Launching the essay on Thursday night, entertainment lawyer Ian Robertson backed Harris’ argument that Australians must find new ways of reaching audiences. “The current system of distributing Australian-financed feature films is substantially broken, and I know that savvy and experienced Australian film makers are aware of this and are preparing for the new world ahead,” the Holding Redlich partner said.

A former deputy chairman of Screen Australia and current president of Film Victoria, Robertson said, “Very limited releases in the few remaining art house cinemas in Australia is increasingly not the answer. And a business model based on the production of films to be watched by cinema enthusiasts at international film festivals is not a business model at all.”

He endorsed Harris’ contention that Australian filmmakers should offer legal, audience-appropriate and inexpensive ways of viewing and sharing movies online as the centrepiece of their distribution strategy.

Robertson repeated his call for the 40% producer offset to be extended to cover any drama greater than 90 minutes and budgeted at more than $1 million.

Mai is CEO of FanDependent which received Screen Australia funding under the innovative distribution scheme to teach 10 filmmakers how to use crowdfunding, direct distribution and event marketing over two years.
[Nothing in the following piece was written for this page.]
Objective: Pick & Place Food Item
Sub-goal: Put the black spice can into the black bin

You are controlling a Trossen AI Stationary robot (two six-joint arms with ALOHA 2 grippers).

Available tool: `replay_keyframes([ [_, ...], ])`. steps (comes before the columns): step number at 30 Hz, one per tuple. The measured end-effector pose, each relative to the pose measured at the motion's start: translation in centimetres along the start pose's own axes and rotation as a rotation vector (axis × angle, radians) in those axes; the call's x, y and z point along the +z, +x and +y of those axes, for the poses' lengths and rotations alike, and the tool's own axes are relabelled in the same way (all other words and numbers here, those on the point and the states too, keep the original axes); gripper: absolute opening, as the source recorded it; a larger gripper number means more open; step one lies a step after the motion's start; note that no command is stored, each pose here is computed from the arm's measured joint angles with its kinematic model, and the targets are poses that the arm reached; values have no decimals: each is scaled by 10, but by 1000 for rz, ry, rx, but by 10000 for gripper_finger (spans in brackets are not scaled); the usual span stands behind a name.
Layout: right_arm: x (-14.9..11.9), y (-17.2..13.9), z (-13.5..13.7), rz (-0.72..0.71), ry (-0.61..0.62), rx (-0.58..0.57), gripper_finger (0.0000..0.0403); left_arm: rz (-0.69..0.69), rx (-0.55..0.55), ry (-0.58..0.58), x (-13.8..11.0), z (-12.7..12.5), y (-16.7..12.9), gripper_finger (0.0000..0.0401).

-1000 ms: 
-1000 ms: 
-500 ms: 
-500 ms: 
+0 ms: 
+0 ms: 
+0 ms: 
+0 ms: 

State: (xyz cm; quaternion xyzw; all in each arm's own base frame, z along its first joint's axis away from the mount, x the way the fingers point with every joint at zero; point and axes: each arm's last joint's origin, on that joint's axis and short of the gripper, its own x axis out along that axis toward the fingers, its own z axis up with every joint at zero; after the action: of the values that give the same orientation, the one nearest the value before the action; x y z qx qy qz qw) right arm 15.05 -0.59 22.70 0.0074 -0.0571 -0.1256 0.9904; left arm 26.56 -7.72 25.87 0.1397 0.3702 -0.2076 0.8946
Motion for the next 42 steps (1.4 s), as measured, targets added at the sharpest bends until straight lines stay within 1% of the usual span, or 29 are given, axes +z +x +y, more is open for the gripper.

He worked with the producers of Between the Devil and the Deep Blue Sea, a docu about so-called boat people, to stage Q&A screenings in 30 cinemas around Australia in 4-wall deals, selling DVDs at cinemas and making the film available online.

Mai is devising a similar strategy on Rites of Passage, a feature-length drama film telling the interwoven stories of young people who live in the Illawarra on the NSW south coast.

Bob Connolly told the audience he and Sophie Raymond decided to self-distributed their music docu Mrs Carey’s Concert because he had not seen a cent from making theatrically-released projects for 35 years.

He said it was tough to persuade Screen Australia to allow him to self-distribute because he had no track record in that sphere, although he engaged as consultants the highly experienced Glenys Rowe and Kim Lewis. Even so, Connolly was forced to personally cash-flow the $120,000 distribution cost.

Genevieve Bailey, who took a similar route with her docu I Am Eleven, said the vital ingredients of self-distribution are having a project with theatrical legs, hiring an effective publicist and someone to book the film into cinemas.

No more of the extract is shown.